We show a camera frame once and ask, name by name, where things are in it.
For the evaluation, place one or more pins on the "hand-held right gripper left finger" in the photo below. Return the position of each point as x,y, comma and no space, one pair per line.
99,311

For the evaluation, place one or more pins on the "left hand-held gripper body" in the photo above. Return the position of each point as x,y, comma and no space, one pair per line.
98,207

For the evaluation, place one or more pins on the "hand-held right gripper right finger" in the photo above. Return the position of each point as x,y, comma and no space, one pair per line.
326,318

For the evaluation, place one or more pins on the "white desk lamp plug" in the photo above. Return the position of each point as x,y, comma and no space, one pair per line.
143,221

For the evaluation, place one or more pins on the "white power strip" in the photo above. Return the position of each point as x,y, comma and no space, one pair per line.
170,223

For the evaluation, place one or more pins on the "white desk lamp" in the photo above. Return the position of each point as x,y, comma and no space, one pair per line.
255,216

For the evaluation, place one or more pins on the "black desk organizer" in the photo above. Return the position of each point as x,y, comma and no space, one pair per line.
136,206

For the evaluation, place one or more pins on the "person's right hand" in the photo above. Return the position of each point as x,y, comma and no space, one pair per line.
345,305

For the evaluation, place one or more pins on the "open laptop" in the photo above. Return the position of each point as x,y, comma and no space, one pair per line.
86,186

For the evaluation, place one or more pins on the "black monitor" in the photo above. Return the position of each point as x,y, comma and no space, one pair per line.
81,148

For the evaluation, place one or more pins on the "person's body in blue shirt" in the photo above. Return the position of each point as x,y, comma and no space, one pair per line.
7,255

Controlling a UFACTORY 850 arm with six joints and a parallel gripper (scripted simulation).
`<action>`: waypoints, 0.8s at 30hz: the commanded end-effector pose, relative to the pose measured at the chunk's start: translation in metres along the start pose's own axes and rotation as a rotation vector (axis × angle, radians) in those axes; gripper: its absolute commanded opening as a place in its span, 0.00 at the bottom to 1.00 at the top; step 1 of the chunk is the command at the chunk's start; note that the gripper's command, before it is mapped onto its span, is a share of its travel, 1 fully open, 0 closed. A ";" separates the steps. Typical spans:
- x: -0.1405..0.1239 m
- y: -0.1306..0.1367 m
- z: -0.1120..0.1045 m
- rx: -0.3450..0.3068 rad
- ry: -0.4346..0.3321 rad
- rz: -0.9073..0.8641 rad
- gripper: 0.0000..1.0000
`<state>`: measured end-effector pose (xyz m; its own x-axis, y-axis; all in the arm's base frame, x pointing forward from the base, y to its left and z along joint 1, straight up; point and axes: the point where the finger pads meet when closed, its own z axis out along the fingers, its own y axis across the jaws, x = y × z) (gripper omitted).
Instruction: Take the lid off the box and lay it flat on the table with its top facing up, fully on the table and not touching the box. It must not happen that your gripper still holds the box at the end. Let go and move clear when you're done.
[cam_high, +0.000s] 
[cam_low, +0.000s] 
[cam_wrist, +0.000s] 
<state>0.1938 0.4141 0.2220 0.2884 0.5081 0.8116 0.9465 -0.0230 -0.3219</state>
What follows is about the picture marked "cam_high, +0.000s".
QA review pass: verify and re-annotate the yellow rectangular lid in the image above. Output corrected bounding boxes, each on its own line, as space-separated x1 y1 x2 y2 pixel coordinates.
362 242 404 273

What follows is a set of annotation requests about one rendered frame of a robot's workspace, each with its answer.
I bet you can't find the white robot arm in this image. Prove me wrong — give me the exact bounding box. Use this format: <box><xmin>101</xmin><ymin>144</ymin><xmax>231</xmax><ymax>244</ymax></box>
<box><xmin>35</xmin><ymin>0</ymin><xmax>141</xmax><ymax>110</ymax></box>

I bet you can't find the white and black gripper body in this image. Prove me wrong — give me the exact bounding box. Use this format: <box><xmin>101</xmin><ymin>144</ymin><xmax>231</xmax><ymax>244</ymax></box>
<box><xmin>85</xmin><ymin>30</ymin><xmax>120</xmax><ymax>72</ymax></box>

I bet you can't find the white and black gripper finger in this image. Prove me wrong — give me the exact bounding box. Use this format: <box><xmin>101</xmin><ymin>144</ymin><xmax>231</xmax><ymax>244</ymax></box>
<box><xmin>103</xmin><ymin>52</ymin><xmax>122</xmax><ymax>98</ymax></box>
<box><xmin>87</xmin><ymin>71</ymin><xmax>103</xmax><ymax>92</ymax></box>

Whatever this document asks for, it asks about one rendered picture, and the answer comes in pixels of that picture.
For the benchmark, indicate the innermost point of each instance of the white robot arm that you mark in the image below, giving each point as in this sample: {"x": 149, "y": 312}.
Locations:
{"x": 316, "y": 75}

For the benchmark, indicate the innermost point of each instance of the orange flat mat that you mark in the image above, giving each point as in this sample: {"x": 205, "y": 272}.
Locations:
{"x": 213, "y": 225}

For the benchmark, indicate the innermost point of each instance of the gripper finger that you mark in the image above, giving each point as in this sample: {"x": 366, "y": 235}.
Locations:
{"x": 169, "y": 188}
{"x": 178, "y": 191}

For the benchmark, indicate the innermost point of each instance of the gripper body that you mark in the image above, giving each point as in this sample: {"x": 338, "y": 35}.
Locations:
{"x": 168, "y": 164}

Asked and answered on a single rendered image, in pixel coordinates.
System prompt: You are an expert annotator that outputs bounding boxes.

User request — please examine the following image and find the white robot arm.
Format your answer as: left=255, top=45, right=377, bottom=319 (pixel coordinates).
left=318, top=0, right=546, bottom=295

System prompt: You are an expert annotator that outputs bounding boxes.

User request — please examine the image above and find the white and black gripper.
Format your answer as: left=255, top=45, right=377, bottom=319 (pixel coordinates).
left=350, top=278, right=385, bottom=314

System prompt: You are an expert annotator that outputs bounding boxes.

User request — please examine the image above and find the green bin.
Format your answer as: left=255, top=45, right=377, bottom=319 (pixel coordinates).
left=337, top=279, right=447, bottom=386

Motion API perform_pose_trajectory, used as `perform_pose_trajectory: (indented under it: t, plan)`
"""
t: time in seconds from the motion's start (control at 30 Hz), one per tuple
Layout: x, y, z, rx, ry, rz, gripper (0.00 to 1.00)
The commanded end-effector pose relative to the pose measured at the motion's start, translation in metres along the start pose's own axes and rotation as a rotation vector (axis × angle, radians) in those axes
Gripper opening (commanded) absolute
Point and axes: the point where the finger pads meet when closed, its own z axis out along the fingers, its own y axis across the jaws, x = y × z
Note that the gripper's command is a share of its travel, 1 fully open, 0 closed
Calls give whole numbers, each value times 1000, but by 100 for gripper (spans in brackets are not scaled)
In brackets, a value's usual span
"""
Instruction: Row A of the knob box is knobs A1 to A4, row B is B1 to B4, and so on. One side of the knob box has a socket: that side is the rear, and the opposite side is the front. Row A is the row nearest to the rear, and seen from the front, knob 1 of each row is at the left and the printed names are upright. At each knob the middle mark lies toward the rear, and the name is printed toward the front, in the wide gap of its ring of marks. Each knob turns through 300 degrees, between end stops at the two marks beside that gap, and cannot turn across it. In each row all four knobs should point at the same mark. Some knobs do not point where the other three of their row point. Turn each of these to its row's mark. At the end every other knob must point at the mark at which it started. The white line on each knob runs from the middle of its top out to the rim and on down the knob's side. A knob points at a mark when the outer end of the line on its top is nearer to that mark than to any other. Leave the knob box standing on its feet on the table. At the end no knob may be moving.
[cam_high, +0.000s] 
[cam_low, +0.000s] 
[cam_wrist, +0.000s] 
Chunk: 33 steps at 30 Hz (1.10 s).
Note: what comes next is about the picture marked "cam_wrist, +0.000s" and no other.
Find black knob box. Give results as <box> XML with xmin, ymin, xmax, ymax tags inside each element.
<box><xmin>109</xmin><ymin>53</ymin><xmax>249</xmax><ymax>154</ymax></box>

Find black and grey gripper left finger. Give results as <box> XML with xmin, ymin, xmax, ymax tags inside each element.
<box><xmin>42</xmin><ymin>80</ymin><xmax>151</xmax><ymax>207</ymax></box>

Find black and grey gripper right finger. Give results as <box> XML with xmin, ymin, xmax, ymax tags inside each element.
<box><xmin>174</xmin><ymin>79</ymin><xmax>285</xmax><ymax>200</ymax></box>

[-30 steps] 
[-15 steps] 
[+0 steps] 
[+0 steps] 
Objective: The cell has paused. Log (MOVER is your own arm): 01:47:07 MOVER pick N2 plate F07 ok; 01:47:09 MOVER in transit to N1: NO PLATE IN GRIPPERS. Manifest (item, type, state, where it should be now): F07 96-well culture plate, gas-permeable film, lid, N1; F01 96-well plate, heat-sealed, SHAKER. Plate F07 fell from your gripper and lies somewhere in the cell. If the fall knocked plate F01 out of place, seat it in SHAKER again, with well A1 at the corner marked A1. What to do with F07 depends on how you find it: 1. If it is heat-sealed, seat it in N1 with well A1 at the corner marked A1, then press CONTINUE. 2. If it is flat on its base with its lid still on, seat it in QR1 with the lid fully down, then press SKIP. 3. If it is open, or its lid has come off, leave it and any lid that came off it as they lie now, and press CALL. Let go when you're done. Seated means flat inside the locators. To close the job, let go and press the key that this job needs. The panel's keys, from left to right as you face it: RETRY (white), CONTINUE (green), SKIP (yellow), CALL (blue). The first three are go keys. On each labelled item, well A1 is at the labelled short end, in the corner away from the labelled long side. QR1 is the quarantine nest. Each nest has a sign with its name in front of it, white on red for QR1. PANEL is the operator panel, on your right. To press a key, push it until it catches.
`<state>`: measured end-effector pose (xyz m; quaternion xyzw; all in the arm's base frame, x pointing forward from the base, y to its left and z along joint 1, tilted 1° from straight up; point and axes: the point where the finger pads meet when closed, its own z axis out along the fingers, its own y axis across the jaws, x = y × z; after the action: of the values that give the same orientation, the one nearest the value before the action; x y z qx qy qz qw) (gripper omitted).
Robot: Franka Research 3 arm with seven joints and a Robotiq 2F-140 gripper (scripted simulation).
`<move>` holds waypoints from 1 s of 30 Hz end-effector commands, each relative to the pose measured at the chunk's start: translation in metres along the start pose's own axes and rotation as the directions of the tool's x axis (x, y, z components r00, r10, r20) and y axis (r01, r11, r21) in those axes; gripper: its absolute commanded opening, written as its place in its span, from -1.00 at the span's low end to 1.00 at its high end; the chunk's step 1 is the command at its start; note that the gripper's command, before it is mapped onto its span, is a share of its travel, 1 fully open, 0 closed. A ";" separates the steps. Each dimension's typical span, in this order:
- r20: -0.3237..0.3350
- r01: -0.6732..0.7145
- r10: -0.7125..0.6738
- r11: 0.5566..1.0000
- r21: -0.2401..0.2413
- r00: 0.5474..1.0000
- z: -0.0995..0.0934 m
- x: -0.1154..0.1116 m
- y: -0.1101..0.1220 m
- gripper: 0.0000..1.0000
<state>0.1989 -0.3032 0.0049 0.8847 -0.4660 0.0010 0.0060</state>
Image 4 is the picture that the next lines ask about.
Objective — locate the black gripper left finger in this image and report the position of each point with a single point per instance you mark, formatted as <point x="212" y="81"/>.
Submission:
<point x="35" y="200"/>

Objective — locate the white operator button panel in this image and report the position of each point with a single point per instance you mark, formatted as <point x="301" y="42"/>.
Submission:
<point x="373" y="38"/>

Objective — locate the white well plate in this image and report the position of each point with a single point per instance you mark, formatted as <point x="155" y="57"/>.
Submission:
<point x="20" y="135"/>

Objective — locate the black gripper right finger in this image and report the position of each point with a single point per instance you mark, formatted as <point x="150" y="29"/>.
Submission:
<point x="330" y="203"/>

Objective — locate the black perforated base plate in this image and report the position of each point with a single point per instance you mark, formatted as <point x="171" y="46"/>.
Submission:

————————

PROBLEM: Pick out each line above that includes "brackets" and show it.

TASK OUTPUT:
Calls give whole numbers, each value times 1000, but by 100 for gripper (spans in brackets are not scaled)
In brackets, a value's usual span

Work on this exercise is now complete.